▶ _EXERCISE AIM_: Return exactly the lines of the records below, starting at the line that contains "A prior annotation asserts the grey" and ending at the line that contains "Asked and answered", with both of those lines kept.

Items from a data source:
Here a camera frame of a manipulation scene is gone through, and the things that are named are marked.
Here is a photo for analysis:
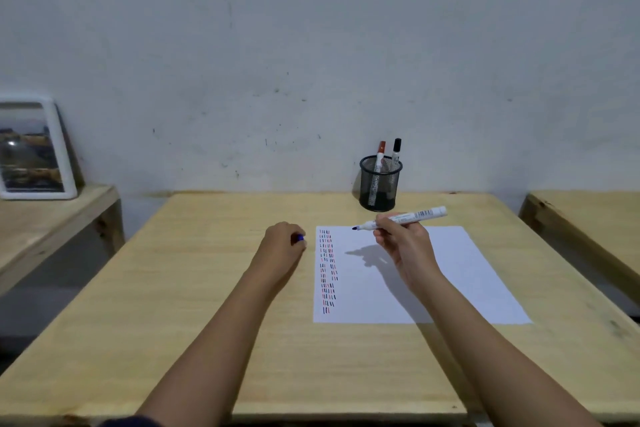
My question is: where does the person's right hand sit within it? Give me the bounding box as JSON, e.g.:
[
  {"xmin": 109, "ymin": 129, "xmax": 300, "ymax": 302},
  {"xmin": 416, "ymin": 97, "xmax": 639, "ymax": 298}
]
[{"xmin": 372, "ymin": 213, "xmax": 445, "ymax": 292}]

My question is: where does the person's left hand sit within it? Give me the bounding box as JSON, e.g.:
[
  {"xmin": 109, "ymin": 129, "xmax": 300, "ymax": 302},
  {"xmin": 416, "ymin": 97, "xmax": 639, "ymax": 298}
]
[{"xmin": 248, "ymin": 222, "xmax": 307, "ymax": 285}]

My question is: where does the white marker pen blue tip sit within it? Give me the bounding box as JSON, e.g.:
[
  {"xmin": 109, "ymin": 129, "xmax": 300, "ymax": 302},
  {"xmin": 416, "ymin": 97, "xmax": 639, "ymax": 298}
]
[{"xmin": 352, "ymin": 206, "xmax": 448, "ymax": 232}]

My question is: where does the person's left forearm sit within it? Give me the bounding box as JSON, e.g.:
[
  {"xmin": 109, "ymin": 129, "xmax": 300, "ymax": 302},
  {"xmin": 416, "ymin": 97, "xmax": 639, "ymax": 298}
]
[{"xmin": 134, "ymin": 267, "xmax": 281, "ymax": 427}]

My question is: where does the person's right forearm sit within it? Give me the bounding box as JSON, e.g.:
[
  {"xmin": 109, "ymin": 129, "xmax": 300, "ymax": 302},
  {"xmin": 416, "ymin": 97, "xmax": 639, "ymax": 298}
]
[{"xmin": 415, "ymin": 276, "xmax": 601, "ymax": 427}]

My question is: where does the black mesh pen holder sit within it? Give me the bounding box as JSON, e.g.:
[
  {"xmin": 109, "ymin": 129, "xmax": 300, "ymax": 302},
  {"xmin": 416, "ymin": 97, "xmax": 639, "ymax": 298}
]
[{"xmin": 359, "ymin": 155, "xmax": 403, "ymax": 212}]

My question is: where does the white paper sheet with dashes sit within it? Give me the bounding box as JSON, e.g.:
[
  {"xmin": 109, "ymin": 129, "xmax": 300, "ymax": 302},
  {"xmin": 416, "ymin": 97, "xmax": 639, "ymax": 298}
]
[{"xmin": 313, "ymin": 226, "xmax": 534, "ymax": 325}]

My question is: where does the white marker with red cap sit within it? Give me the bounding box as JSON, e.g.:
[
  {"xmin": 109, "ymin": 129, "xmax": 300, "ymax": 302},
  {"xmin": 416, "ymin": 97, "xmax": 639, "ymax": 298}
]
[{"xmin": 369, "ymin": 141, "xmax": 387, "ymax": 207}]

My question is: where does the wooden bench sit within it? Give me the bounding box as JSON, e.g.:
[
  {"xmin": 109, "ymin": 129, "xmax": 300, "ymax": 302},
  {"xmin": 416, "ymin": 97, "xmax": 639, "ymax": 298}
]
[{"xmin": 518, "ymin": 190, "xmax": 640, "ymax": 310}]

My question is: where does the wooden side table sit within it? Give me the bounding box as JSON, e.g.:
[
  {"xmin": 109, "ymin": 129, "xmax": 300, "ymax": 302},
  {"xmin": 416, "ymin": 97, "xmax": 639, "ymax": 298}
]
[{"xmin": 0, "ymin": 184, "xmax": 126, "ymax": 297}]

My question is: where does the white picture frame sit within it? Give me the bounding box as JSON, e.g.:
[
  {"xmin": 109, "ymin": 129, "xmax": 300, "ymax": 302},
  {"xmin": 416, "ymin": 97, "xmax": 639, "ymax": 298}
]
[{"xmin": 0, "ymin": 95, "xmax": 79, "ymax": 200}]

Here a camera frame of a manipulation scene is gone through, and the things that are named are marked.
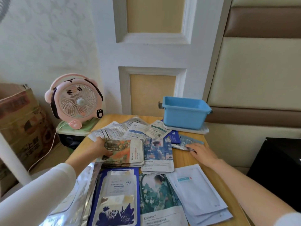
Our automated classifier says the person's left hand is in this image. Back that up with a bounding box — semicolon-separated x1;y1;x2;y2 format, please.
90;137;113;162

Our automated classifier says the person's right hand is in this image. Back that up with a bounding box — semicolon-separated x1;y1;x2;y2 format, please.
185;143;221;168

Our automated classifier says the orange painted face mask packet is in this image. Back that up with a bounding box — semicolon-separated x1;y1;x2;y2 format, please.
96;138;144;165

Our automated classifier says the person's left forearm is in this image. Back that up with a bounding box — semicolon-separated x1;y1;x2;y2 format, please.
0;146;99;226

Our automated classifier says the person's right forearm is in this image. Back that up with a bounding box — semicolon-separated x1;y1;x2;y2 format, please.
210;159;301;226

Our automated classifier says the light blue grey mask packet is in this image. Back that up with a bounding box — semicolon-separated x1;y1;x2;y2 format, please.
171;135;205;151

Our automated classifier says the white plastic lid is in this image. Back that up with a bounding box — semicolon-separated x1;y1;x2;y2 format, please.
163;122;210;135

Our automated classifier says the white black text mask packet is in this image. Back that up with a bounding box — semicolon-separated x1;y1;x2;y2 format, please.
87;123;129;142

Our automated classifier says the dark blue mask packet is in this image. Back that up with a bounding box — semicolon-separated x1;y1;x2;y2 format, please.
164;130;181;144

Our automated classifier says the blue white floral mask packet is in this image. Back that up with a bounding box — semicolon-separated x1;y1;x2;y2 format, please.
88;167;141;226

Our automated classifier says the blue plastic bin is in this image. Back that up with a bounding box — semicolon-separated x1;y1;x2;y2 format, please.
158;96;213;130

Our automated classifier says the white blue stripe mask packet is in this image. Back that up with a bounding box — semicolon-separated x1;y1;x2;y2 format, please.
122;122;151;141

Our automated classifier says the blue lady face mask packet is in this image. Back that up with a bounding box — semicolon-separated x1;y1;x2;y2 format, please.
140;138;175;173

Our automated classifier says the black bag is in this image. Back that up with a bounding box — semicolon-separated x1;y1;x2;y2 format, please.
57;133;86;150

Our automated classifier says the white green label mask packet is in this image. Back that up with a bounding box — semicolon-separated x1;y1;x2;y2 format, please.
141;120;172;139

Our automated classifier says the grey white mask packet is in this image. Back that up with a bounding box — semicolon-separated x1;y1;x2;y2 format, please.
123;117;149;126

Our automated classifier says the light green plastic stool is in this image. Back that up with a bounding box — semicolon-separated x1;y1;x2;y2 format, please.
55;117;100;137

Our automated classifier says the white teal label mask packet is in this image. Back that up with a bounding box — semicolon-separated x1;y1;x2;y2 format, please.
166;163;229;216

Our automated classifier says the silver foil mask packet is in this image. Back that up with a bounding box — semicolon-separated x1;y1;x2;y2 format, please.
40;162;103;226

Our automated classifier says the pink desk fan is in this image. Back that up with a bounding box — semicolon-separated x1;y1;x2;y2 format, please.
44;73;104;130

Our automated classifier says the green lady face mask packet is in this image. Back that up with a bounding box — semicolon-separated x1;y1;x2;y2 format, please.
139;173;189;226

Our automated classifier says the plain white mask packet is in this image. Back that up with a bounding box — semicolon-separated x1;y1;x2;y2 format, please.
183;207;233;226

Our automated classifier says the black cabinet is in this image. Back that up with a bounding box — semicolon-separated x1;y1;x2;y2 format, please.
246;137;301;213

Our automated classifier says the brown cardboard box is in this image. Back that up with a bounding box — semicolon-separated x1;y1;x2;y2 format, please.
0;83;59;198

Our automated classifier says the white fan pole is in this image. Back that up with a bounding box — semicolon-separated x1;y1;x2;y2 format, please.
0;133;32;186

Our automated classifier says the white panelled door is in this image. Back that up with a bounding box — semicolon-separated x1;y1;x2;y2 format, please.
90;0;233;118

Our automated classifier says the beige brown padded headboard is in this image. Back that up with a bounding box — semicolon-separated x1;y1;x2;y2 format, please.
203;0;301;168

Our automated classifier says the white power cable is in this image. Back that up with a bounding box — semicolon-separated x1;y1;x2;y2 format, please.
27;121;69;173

==

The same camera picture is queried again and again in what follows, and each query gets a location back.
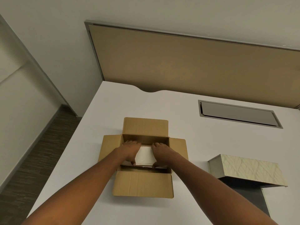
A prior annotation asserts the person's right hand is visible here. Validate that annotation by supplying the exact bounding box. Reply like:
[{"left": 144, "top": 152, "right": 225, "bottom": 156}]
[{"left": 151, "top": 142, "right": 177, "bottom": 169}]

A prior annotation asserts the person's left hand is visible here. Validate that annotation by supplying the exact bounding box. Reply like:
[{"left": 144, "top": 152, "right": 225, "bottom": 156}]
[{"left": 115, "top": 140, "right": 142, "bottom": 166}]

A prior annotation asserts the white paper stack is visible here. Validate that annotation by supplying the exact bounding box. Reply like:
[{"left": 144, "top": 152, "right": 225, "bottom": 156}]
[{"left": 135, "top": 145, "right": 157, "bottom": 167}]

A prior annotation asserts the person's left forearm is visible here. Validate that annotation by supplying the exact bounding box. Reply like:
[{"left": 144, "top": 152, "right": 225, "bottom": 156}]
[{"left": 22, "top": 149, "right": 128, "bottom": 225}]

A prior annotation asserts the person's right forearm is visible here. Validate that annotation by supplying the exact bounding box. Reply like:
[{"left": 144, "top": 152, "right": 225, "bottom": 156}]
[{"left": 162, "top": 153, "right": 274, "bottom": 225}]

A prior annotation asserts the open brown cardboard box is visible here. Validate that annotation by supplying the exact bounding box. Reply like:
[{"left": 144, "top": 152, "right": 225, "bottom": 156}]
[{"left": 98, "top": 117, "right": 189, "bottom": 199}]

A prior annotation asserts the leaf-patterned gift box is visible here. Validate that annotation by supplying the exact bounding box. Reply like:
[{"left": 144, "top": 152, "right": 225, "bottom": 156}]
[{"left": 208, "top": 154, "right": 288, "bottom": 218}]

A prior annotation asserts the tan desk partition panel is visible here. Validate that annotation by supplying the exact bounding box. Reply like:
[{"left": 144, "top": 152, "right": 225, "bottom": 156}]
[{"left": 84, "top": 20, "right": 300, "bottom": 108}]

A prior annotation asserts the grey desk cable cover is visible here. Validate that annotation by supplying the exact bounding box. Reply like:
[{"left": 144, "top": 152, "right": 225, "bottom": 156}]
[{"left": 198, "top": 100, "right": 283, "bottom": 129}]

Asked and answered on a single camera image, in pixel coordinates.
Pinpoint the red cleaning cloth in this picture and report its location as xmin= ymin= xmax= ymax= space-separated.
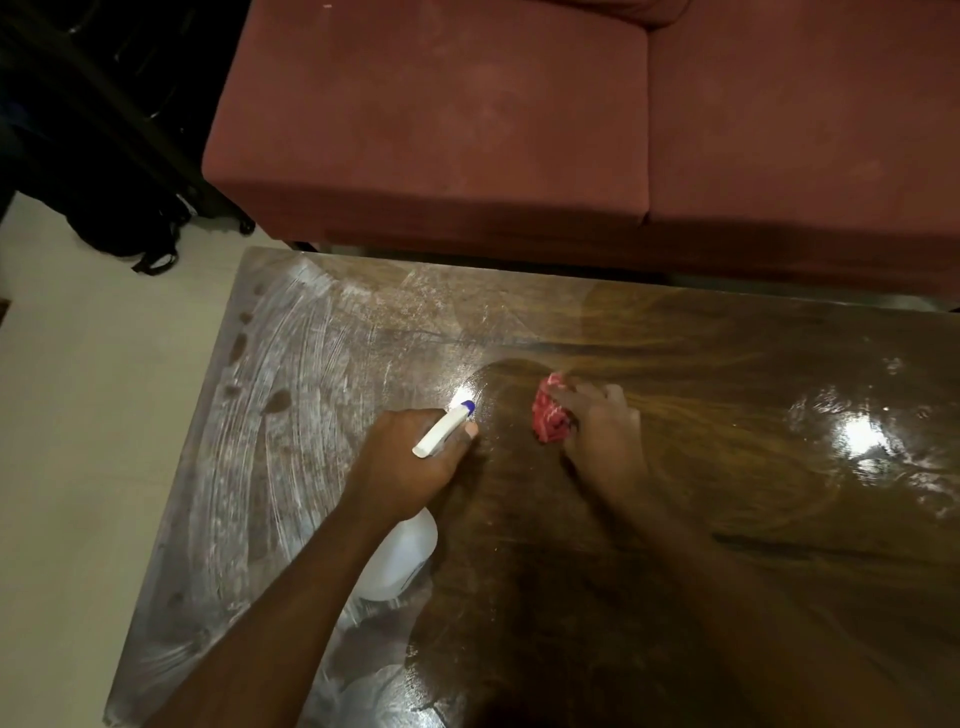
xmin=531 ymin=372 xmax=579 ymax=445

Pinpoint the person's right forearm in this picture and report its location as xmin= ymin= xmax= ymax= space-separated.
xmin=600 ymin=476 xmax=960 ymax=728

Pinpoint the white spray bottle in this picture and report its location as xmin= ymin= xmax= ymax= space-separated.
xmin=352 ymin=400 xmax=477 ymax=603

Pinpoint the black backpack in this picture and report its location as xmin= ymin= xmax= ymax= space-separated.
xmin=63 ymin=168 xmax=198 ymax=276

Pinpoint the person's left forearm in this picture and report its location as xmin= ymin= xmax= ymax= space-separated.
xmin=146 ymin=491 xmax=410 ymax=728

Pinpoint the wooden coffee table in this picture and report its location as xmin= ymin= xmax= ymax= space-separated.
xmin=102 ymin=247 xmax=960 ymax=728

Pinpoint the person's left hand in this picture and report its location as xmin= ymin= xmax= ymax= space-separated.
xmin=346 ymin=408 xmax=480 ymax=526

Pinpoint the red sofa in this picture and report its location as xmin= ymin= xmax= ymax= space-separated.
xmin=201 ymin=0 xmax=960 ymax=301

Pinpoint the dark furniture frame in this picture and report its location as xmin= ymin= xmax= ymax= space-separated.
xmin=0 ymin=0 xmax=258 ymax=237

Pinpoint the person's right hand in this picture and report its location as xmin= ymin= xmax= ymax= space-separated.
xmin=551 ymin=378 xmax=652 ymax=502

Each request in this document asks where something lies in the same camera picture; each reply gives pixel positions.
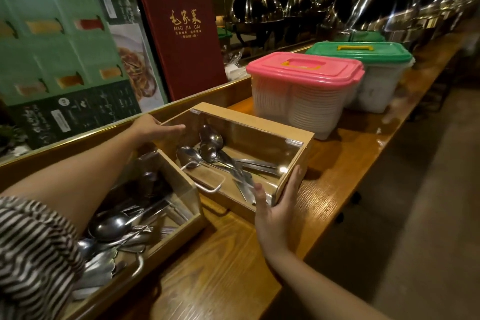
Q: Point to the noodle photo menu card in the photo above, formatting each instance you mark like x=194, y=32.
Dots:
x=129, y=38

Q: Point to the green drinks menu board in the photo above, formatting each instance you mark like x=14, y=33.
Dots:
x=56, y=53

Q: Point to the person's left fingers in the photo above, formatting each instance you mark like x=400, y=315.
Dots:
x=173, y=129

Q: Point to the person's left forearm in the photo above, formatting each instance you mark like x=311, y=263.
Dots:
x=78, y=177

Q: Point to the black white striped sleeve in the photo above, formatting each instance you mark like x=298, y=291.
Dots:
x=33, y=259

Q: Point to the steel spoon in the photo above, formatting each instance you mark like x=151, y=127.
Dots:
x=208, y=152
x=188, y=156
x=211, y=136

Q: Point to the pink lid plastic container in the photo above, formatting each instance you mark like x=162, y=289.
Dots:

▶ _SOLUTION BELOW_:
A prior annotation asserts the grey desk cable cover is visible here. Validate that annotation by supplying the exact bounding box. Reply like:
[{"left": 144, "top": 152, "right": 225, "bottom": 156}]
[{"left": 198, "top": 100, "right": 283, "bottom": 129}]

Asked and answered on a single camera image, in pixel coordinates.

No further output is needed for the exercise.